In 1560 Roger Heaton as son and devisee of Richard Heaton, one of the younger sons of the Richard Heaton of 1533, claimed the manor of Heaton against William Heaton and Mary his wife by virtue of a lease; and later Alice the mother of Roger, who had married Thomas Aughton, was joined in the suit; Duchy of Lanc. Plead. lxiii, H, 9a; cxvii, H, 16. William Heaton was plaintiff or defendant in other suits in the early part of Elizabeth's reign; Ducatus, ii, 243, 311, 323, 363. Ralph the son and heir of William Heaton of Birchley occurs several times from 1568 to 1574; ibid, ii, 363; iii, 13.
William Heaton, merchant tailor of London, of the parish of St. Martin Orgar, acquired an interest, by purchase or mortgage, from the above William Heaton, in the lands and manor of Heaton; Pal. of Lanc. Feet of F. bdles. 24, m. 158; 27, m. 145; Duchy of Lanc. Plead, lxiii, H, 9; Anderton D. no. 20, 24, 35.
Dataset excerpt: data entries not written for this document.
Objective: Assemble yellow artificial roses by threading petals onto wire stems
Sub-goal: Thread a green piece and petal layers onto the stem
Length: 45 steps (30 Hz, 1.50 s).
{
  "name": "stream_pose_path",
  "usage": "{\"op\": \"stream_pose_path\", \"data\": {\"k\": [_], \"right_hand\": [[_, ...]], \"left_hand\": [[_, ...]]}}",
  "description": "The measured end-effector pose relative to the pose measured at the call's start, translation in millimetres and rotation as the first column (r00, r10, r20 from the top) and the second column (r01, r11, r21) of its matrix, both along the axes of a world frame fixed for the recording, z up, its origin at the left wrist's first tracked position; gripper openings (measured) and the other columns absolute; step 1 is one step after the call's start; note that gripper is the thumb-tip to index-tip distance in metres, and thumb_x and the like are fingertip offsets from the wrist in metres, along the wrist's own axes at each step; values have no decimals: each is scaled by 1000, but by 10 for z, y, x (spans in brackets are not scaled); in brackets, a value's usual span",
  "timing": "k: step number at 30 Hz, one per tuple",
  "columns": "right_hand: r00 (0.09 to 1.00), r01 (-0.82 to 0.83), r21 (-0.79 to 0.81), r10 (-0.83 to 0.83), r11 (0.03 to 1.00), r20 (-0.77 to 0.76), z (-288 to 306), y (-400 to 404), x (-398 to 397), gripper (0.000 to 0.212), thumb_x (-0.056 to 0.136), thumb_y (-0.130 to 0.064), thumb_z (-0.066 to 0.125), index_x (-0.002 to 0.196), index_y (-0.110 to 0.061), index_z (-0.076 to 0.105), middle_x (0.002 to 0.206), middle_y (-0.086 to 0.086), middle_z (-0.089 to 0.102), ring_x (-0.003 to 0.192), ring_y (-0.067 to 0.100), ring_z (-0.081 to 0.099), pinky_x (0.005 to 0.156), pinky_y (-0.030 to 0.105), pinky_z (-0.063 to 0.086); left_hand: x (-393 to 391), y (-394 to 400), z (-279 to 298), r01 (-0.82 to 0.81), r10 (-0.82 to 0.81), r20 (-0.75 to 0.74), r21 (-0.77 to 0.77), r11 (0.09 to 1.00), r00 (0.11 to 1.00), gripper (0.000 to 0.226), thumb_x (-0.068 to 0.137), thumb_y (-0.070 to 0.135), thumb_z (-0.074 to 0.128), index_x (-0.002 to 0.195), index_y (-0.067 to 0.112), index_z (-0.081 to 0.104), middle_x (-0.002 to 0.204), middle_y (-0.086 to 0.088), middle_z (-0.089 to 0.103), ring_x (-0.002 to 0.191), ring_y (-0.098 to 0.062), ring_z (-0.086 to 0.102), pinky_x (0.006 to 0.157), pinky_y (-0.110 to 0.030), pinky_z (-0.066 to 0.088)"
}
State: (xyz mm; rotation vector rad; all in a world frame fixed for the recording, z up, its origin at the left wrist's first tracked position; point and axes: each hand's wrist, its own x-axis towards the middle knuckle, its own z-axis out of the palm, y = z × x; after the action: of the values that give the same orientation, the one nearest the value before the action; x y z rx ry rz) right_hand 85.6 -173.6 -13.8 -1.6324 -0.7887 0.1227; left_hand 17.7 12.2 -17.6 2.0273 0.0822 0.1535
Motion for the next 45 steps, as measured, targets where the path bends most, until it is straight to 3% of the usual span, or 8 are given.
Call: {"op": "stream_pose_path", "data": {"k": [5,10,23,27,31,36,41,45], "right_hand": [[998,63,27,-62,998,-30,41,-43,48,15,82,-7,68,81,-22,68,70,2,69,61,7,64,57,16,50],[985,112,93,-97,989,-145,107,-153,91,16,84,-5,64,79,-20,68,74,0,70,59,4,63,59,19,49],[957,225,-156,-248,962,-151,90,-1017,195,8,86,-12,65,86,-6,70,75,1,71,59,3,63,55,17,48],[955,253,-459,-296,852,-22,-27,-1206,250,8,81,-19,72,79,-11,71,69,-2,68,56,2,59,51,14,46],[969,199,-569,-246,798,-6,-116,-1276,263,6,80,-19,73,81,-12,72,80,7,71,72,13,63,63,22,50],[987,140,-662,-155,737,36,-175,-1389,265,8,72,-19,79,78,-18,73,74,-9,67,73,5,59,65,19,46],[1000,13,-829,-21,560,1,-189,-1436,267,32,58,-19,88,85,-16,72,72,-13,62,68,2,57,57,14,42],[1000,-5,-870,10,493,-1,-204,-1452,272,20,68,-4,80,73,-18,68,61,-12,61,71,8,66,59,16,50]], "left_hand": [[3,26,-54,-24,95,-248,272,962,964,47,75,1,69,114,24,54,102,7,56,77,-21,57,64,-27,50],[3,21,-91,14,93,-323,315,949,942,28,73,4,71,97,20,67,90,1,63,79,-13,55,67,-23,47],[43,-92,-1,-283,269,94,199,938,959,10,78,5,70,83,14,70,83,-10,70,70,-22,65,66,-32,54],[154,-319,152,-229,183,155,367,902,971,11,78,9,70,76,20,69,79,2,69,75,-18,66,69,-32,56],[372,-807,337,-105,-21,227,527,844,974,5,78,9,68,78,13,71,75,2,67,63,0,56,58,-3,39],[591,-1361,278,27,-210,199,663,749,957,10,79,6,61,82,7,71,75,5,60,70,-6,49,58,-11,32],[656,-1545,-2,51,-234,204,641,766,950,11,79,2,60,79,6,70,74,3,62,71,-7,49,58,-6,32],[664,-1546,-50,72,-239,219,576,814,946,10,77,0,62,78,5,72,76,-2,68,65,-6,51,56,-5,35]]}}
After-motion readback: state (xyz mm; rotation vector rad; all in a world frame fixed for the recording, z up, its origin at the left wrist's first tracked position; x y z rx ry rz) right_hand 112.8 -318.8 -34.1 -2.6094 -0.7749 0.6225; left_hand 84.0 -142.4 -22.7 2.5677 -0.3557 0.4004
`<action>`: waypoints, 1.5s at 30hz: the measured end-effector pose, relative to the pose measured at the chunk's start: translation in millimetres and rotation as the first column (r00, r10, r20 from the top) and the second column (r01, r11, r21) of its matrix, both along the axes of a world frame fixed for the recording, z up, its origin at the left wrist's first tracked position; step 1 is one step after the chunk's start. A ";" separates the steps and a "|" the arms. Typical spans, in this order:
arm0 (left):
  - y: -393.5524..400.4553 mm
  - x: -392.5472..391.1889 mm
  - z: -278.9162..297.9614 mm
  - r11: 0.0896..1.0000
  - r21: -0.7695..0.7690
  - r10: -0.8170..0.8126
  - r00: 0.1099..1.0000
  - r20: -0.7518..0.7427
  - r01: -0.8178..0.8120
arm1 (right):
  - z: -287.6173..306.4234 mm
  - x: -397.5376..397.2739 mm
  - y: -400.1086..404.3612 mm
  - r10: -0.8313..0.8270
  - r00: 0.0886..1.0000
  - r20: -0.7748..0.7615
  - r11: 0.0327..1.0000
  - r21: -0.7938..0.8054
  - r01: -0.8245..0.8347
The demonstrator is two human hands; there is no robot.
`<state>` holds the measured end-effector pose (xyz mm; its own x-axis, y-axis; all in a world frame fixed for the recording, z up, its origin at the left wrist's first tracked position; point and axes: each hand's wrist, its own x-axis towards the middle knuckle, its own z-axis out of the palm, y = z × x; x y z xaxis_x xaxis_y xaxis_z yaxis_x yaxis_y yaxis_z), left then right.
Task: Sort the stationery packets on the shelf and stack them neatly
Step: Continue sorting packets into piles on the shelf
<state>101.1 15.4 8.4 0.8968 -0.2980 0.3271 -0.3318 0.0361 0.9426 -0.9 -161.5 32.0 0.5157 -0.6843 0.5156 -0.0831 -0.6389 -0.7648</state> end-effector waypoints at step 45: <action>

20 Pal. of Lanc. Feet of F. bdle. 24, m. 96; and further in the account of Lostock.
21 Lydiate Hall, 55.
As early as 1572 an agreement was made for the sale of the manors and lands between Christopher Anderton, William Heaton of London, and Ralph son and heir of William Heaton; Pal. of Lanc. Plea R. 232, m. 5. Two years afterwards Christopher Anderton procured Heaton from Humphrey Winstanley and Jane his wife and William Gerard—probably only their reversionary rights in it; Pal. of Lanc. Feet of F. bdle. 38, m. 80. In 1583 he made a settlement of the manor; ibid. bdle. 45, m. 25; while in 1589 he and his sons James and Thurstan seem to have made a further agreement or new purchase; ibid. bdle. 51, no. 25.
Christopher Anderton died in 1592, holding the manor of Heaton under Horwich, &c, of the lord of Manchester; Duchy of Lanc. Inq. p.m. xvi, no. 41. The bargain, however, was not even then secure, for three years later his son and heir, James Anderton, procured the manor (or reversionary rights in it), from Richard the son and heir apparent of Fernando Heaton, late of London; Pal. of Lanc. Feet of F. bdle. 59, m. 17. Besides the manor the estate embraced eighty messuages, two water-mills, &c.
Katherine widow of Lambert Heaton and Fernando their son surrendered land in Heaton in 1581; in 1593 Richard Heaton son of Fernando, described as 'of Alone in Westmeath,' sold his claim on the manors to James Anderton; Anderton D. no. 43, 67, 68.
22 Harland and Wilkinson, Lancs. Legends, 44; some evidence in its favour is printed in Lydiate Hall, 56.
23 Lydiate Hall, 134, 135. In Baines' Dir. of 1825, 'Henry Tempest, coal proprietor, of Broughton Hall, Yorkshire,' occurs under Heaton.
24 Land Tax Ret. at Preston.
25 He was the son of George Heaton, of London, whose kinship to the parent stock has not been ascertained. His mother Joan daughter of Sir Martin Bowes, lord mayor in 1545, died in giving him birth, having dedicated him 'to God and the Reformed Church.' He was educated at Westminster and Oxford, held various preferments, and was in 1599 promoted to the see of Ely in order to make certain alienations of its lands. He was the 'proud prelate' whom Elizabeth threatened to 'unfrock,' according to the story. He made the alienations; see Local Glean. Lancs, and Ches. ii, 171 (from Strype's Annals, iv, 490); Foster, Alumni; White, Elizabethan Bishops, 401; Cooper, Athen. Cantab. i, 442.
25 a In 1364 Hugh Thirlewinde and Katherine his wife, daughter of Alice daughter of Stephen de Cockerham, mortgaged a tenement in Heaton; Starkie of Huntroyde D.
25 b He had it in 1419, when it was called Rogersted; ibid.
26 See Lancs. Inq. p.m. (Rec. Soc. Lancs, and Ches.), i, 16, &c. Roger Walmesley died 31 May 1624 holding two messuages, &c., in Heaton of Christopher Anderton; Towneley MS. C, 8, 13 (Chet. Lib.), p. 1287.
27 Huntroyde D.; Pal. of Lanc. Feet of F. bdle. 295, m. 89. It descended with Huntroyde till 1879, when it was sold to the Bolton Corporation.